Saved data entries
-=-=-

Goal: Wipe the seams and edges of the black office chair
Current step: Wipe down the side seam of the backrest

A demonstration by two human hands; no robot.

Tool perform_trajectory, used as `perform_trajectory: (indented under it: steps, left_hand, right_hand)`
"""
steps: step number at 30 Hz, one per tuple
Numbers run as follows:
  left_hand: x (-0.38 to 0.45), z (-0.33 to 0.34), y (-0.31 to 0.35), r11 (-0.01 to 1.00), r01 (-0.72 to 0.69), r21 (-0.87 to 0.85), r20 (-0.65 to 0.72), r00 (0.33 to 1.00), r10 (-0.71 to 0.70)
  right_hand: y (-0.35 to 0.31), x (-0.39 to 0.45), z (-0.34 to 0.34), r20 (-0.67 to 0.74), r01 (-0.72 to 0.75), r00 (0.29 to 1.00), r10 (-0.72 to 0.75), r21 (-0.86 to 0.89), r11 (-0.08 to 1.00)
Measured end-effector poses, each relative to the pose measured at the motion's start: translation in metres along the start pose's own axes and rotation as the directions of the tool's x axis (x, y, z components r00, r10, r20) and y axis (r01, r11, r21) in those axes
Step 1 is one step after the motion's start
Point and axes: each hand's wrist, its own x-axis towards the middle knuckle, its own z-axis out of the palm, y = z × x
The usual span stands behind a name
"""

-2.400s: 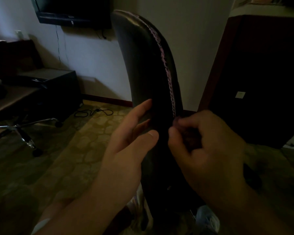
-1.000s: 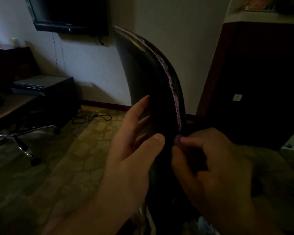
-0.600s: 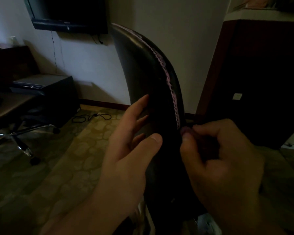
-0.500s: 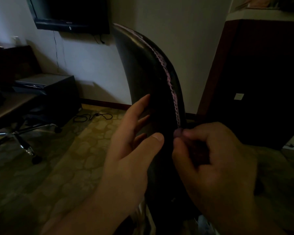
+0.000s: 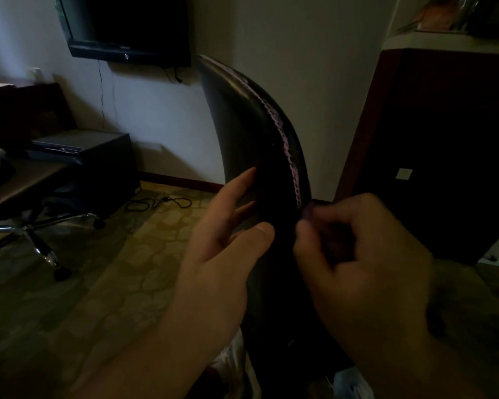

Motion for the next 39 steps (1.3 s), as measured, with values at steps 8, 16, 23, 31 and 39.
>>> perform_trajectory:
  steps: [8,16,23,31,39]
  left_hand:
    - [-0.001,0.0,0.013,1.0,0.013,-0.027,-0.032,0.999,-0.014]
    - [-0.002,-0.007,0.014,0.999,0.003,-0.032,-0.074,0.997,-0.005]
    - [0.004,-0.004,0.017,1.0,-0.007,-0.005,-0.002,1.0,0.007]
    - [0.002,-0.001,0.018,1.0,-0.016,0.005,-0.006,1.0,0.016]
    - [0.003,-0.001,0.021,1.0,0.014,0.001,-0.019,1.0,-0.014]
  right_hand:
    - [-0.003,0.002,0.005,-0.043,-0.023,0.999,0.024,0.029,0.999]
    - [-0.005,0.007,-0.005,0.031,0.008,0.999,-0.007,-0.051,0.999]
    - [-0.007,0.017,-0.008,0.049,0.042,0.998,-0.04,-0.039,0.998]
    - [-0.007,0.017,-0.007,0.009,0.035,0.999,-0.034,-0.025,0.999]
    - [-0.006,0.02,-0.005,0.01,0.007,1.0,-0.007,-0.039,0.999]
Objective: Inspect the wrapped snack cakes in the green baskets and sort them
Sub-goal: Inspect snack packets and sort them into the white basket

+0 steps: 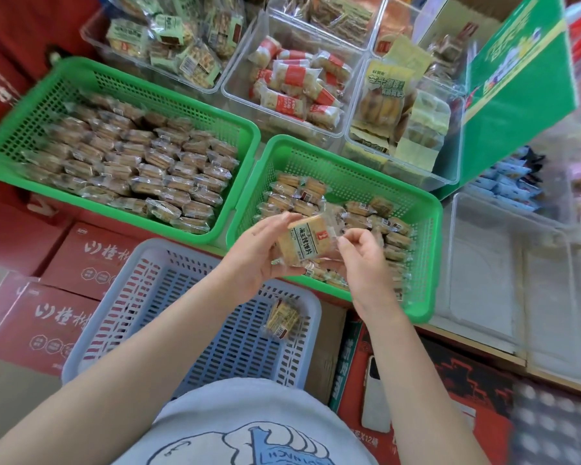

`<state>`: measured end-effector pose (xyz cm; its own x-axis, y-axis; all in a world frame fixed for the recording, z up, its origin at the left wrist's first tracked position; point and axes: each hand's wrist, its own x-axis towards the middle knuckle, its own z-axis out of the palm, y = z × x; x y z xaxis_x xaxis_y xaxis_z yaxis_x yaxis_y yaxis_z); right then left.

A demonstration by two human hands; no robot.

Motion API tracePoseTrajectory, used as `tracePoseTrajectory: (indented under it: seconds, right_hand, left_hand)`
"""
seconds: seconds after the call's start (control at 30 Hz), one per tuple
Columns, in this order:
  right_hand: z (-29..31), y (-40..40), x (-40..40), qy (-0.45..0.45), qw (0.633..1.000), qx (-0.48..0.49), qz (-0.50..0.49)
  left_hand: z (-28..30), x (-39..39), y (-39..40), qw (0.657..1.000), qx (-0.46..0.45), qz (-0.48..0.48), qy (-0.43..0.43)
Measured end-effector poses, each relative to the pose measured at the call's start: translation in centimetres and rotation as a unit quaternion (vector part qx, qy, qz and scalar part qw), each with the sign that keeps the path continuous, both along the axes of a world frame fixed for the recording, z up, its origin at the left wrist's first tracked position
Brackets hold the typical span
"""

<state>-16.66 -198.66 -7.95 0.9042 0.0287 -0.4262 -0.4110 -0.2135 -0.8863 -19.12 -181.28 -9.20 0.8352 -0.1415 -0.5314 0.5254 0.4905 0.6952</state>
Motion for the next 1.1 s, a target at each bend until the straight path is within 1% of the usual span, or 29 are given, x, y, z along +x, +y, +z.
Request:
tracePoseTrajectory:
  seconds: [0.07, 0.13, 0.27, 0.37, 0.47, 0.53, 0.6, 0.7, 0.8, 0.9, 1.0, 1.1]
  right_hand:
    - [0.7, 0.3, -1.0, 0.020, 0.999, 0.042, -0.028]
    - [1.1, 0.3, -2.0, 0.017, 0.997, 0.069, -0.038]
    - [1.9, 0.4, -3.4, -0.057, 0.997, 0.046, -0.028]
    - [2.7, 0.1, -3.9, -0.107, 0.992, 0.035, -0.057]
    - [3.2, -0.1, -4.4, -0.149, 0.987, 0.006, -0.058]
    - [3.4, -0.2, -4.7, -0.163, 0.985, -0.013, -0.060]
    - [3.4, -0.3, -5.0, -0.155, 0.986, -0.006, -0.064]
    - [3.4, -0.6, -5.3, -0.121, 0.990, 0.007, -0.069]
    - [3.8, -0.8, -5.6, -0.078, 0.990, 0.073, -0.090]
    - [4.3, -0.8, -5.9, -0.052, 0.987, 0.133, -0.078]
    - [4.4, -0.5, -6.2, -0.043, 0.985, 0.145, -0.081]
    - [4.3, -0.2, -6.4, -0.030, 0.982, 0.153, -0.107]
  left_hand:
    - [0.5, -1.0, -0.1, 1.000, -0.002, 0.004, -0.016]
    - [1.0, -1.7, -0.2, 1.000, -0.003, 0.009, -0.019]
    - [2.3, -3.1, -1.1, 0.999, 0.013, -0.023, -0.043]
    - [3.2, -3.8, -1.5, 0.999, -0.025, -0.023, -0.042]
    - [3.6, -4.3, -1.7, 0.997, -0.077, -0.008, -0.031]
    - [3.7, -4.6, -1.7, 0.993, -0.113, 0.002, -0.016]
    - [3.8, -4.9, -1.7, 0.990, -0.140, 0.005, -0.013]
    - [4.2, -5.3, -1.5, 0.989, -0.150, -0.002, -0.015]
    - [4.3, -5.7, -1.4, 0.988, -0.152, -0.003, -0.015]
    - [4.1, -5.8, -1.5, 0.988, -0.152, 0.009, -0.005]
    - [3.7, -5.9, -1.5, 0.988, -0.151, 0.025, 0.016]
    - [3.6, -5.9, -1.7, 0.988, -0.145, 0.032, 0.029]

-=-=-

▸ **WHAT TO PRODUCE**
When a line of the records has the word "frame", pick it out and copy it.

▸ **RESULT OF THE TASK**
`<state>`: measured end-effector pose (xyz cm; its own x-axis, y-axis; all in a world frame fixed for the recording, z up, its origin at the left wrist's first tracked position; point and axes: each hand's wrist, its own x-axis towards the middle knuckle, its own z-axis out of the palm, y = z × x; x y z xaxis_x xaxis_y xaxis_z yaxis_x yaxis_y yaxis_z); right then left.
Measured end-effector poses, each relative to the pose measured at the call's start: translation in centimetres and rotation as a unit quaternion (vector part qx, qy, qz and scalar part qw), each with the sign that keeps the path continuous, both along the axes of a world frame fixed for the recording, z up, its origin at the left wrist's first tracked position

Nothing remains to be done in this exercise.